Se siete anche voi tra coloro che non lesinano i “vaffanculo” quando servono e che ricorrono spesso e volentieri a termini quali “stronzo” e “cazzo”, infischiandosene dei perbenisti che fingono di scandalizzarsi e di restare turbati davanti ad espressioni inquadrate nella categoria “turpiloquio”, abbiamo ottime notizie per voi. Da oggi la scienza vi fornisce valide risposte da opporre a quelli che, storcendo il naso e guardandovi dall’alto in basso allorché pronunciate una innocente parolaccia, vi accusano di essere volgari. Secondo numerosi studiosi, infatti, chi non disdegna l’uso di espressioni considerate “poco educate” possiede un vocabolario più ricco della media nonché un’elevata padronanza linguistica, sebbene saremmo portati a credere che le imprecazioni siano evidente sintomo di miseria lessicale. Insomma, si predilige il sostantivo scandaloso non perché non se ne conoscano altri capaci di supplirlo, bensì soltanto per essere più efficaci ed estemporanei nel comunicare. In particolare, gli psicologi Kristin Jay e Timothy Jay del Marist College, nello Stato di New York, e del Massachusetts College, dopo una serie di esperimenti e test sono giunti alla conclusione che “un arsenale voluminoso di parole sconce può essere ritenuto un indice positivo delle capacità verbali in entrambi i sessi”, dal momento che sono finiti da un pezzo i tempi in cui le donne perdevano i sensi e avevano bisogno dei sali per rianimarsi dopo avere udito una volgarità. Anzi, è proprio il gentilsesso a disdegnare di meno l’impiego del liberatorio “vaffanculo”. I ricercatori dell’Università di Rochester, a New York, dopo avere esaminato i comportamenti di un campione di circa 1000 persone, hanno evidenziato che gli individui più portati al linguaggio scurrile sono quelli con il più alto quoziente intellettivo, ossia i più intelligenti ed arguti. E sono soprattutto di sesso femminile. 

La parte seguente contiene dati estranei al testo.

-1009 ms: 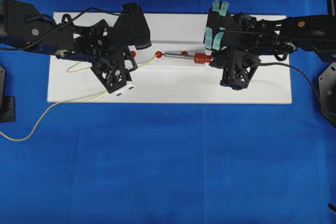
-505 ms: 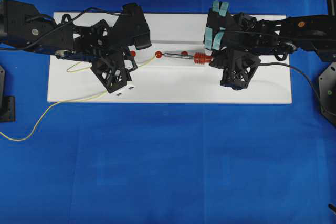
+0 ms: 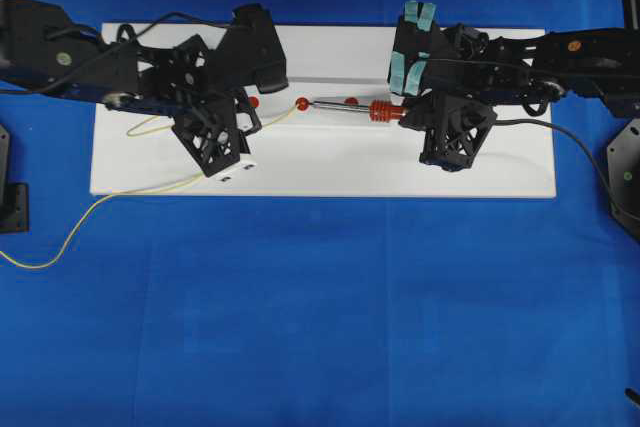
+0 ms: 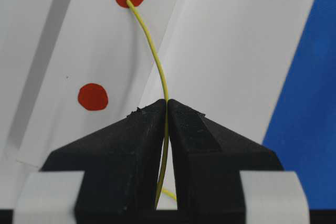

Inoltre, sembra che pronunciare parole oscene a iosa sia peculiarità di chi è dotato di una personalità più aperta. 

Anche il professore di psicologia Richard Stephens della Keel University si è interessato al turpiloquio, notando che ne facciamo uso non solo durante accese discussioni o quando siamo stufi e perdiamo la pazienza, ma anche al fine di esprimere emozioni o sopportare la sofferenza fisica. Il docente, assistendo alla nascita della figlia, notò che la moglie imprecava durante le contrazioni e che il personale medico restava del tutto indifferente alla veemenza del suo glossario sboccato, segno che questo accadeva abitualmente in sala parto. Da qui Stephens decise di condurre i suoi studi, giungendo alla conclusione che le parolacce hanno un potente effetto antidolorifico naturale: aumentano la frequenza cardiaca, stimolano la produzione di adrenalina ed elevano la soglia di tolleranza al dolore. Quante volte ci è successo di sbattere il dito mignolo del piede contro uno spigolo e di urlare imprecazioni?! Prima dell’invenzione dei farmaci analgesici andavamo avanti a sovradosaggi di “sacramenti”, i quali peraltro non hanno significativi effetti collaterali. Al massimo si verrà etichettati come soggetti sguaiati.

Oltre ad essere intelligenti, aperti e colti, gli amanti delle parolacce si distinguono per sincerità, in quanto non riescono a dissimulare i loro pensieri e le loro antipatie con sorrisini finti e parole caramellose. Insomma, nulla è più autentico di un “vaffanculo” detto con il cuore e nessuno è più onesto di chi ci manda a quel paese. Secondo David Stillwell, ricercatore della Cambridge University, le persone che ricorrono a vocaboli sconci non sono macchinose nel loro approcciarsi agli altri, reagiscono in modo vero e sono più umane. Di esse dunque ci si può fidare. 

In un mondo in cui facciata e apparenza contano più di sostanza e contenuto ed in cui è sempre più arduo distinguere ciò che è genuino da ciò che è taroccato, non ci resta che circondarci di amici pronti all’occorrenza a mandarci al diavolo.